• [WHAT THE TASK ASKS] When the line containing "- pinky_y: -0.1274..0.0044" appears in the data below, begin copying there and stop only after the line containing "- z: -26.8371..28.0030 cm".

▶

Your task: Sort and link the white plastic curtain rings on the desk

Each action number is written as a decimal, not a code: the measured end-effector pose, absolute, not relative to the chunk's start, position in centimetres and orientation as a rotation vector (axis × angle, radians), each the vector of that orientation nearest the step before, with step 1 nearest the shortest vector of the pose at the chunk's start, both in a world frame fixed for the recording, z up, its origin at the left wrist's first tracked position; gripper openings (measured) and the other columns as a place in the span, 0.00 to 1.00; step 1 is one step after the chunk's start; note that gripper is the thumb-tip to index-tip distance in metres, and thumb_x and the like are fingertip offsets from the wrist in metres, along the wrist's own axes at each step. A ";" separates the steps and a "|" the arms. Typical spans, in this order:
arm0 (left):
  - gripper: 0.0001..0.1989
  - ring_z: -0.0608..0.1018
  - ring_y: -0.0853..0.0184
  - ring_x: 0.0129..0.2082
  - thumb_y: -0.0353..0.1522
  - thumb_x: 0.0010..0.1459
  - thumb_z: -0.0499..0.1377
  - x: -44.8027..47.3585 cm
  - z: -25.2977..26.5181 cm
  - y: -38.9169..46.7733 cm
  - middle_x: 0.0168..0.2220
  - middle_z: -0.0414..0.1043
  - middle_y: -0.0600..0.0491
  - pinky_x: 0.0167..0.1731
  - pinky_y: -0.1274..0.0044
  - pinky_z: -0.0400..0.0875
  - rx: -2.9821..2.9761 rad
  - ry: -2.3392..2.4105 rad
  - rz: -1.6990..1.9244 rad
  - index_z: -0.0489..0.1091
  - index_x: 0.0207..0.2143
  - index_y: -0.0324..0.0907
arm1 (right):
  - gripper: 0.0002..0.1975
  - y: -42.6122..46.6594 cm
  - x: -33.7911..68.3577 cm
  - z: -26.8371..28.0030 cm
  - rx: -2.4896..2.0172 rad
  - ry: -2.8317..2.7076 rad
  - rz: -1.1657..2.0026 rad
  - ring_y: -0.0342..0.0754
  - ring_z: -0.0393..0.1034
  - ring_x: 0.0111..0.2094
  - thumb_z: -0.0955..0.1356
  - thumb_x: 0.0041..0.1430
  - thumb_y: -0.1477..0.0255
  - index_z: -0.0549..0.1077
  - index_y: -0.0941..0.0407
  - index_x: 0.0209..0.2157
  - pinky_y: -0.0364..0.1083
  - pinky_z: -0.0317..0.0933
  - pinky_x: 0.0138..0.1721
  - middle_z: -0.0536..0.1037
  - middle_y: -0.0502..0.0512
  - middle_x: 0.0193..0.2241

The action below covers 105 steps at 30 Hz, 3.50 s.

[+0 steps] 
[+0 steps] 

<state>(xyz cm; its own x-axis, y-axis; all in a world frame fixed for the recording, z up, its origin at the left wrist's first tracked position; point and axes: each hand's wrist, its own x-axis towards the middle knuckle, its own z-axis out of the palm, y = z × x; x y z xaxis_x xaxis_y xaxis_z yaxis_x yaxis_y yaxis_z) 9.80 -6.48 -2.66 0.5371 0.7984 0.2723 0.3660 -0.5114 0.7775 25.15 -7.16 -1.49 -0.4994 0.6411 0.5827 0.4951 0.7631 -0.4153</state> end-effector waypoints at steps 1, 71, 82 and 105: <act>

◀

• [RESPONSE AREA]
  - pinky_y: -0.1274..0.0044
  - pinky_z: -0.0400..0.0875
  - rx: -2.9821..2.9761 rad
  - ry: -2.3392..2.4105 rad
  - rz: -1.6990..1.9244 rad
  - index_z: -0.0489..0.1091
  - index_x: 0.0207..0.2143
  - index_y: -0.0324..0.0907
arm1 (right):
  - gripper: 0.0002..0.1975
  - y: -42.6122..46.6594 cm
  - x: -33.7911..68.3577 cm
  - z: -26.8371..28.0030 cm

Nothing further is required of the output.